__What to do__
Using the data below, return all lines in which "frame" appears.

*-*-*

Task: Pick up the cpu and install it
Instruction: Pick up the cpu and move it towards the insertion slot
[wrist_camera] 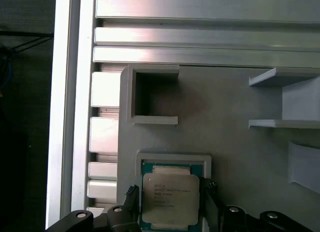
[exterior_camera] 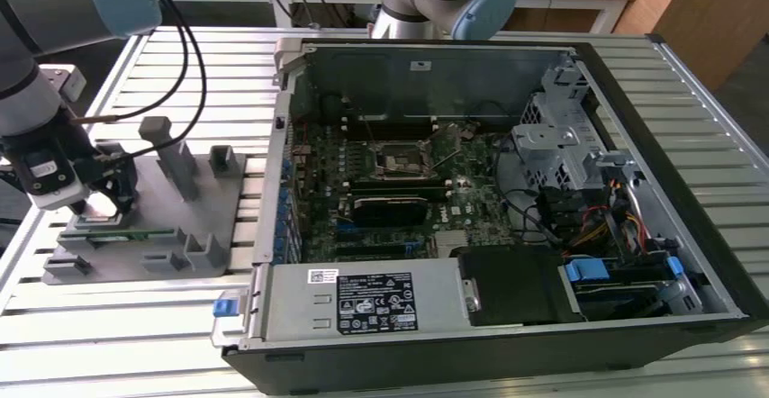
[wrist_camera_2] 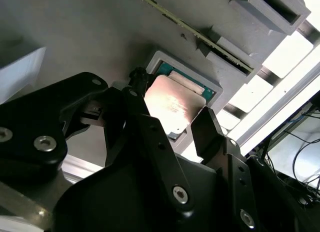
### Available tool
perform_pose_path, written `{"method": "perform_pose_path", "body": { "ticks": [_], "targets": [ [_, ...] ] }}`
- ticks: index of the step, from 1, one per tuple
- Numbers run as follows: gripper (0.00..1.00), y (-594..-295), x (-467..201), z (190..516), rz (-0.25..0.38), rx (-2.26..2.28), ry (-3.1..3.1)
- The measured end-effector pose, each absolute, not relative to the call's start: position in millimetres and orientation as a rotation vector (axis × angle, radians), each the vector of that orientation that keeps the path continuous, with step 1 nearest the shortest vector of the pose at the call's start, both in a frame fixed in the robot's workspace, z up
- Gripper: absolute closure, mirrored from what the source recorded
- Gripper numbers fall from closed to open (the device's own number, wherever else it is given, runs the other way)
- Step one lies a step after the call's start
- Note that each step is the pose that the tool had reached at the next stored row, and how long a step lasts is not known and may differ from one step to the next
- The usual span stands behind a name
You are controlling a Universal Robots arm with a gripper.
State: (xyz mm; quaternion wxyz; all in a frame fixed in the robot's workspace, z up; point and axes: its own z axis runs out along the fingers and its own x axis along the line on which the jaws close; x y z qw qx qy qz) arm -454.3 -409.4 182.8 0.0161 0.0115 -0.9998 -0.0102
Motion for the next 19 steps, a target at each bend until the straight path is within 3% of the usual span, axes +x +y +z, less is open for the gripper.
{"method": "perform_pose_path", "body": {
  "ticks": [10,12,13,19],
  "targets": [
    [0.38,-409.0,-455.2,183.6,-0.039,0.036,-3.110],
    [0.39,-409.1,-455.2,183.6,-0.042,0.036,-3.110],
    [0.46,-409.0,-455.2,183.5,-0.043,0.036,-3.110],
    [0.46,-409.0,-455.2,183.4,-0.044,0.036,-3.110]
  ]
}}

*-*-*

__Solution__
- The measured end-effector pose, each absolute, not relative to the call's start: position in millimetres and orientation as a rotation vector (axis × angle, radians), each the vector of that orientation that keeps the path continuous, with step 1 nearest the shortest vector of the pose at the call's start, both in a frame fixed in the robot's workspace, z up
State: (xyz mm; quaternion wxyz; all in a frame fixed in the robot's workspace, z up; point and axes: its own z axis runs out along the fingers and its own x axis along the line on which the jaws close; x y z qw qx qy qz) arm -454.3 -409.4 182.8 0.0161 0.0115 -0.9998 -0.0102

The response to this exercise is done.